What is the meaning of these definitions? We look at the first one. First of all, the definition is local. It starts by saying that there is a neighborhood of a on which some condition holds, no information outside this neighborhood is relevant. There is also no guarantee concerning the size of this neighborhood, it might be extremely small, which may sometimes cause problems. So now we will look at the neighborhood and see what is happening there. We start at a, where the function has value f (a). When we look at f to the right from a, the function gets larger. When we look to the left, the function gets smaller. It should then seem natural that f is called increasing at a.

The second case is similar, we just also allow the function to be equal to f (a) on U. The next two cases are exactly the opposite tendency for f. Here are typical examples of these notions:

Note that increasing automatically implies non-decreasing, and decreasing automatically implies non-increasing. Also, increasing and decreasing cannot be true at the same time. On the other hand, it is possible to have a function that is simultaneously non-decreasing and non-increasing at some point. A function that is constant on a neighborhood of some point satisfies both these properties there.

Note that we cannot expect any tendency or nice properties at other points than a, not even in the neightborhood U. Here is a relatively tame example of a function non-decreasing at a,

but things can get much worse. In "Saw-like" functions in Theory - Elementary functions we show an example of a function that is increasing at a certain point but there is no neighborhood of this point on which this function would be monotone or continuous.

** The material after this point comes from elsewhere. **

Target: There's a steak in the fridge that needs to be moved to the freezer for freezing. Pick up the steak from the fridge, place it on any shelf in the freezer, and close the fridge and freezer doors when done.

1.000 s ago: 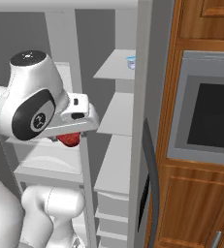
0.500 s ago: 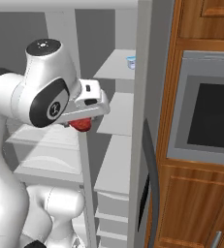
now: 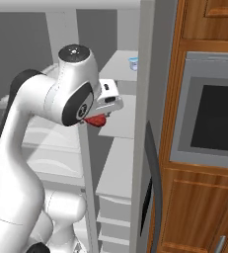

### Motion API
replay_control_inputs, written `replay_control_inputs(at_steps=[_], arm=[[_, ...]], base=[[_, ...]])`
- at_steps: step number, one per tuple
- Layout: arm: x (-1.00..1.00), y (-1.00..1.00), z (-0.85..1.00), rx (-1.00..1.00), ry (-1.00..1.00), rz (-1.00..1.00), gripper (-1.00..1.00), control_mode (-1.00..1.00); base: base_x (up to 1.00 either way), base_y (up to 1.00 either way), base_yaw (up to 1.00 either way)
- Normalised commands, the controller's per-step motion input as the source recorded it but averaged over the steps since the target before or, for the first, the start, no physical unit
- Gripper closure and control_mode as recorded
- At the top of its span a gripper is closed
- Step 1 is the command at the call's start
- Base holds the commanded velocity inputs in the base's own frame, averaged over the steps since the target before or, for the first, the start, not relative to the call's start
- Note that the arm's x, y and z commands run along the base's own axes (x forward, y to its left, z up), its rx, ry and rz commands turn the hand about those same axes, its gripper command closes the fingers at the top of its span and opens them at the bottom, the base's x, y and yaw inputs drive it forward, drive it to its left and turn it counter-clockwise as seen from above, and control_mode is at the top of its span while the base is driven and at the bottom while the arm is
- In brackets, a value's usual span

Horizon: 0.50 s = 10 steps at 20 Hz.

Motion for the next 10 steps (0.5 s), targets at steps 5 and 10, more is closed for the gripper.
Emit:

So the best one can say based on local monotonicity is that on some neighborhood of a, the graph of the function must stay in appropriate "quadrants centered at (a, f (a))" as suggested in the picture, on the left is the idea of increasing and non-decreasing, on the right the idea of decreasing and non-increasing.

Important note.
Unfortunately, this terminology is not generally accepted. Some people would not use the names increasing, non-decreasing, decreasing, non-increasing, but instead they would say (in the same order) strictly increasing, increasing, strictly decreasing, decreasing. Both terminologies have about the same number of followers and equally persuasive arguments, so it is hard to take sides. Generally, people pass on what they learned from their teachers, which is what I am doing here, I also think that single-word names are a bit better and the names we defined here are more fitting :-). Usually this is not a problem, but notice that people who use this other notation would have to also make changes in some theorems. That's where it gets confusing a bit, but fortunately it does not happen too often. The usual advice: Check what terminology your prof is using and stick to it.

Another note.
It is also possible to ask about one-sided local monotony. For instance, to be increasing at a from the right, one would have to find a right reduced neighborhood U of a such that f (x) > f (a) for all x from that right reduced neighborhood; recall that a right reduced neighborhood is an interval of the form (a,b) for some b > a. Similarly one defines other notions from the right and from the left.

Local extrema

Recall the picture with quadrants above. It can also happen that when we restrict the function to a suitable neighborhood, its graph stays in certain quadrants, but they are not of the form (when going from left to right) "below-above" or "above-below" as we saw above. What are the other alternatives? There are two, "below-below" and "above-above".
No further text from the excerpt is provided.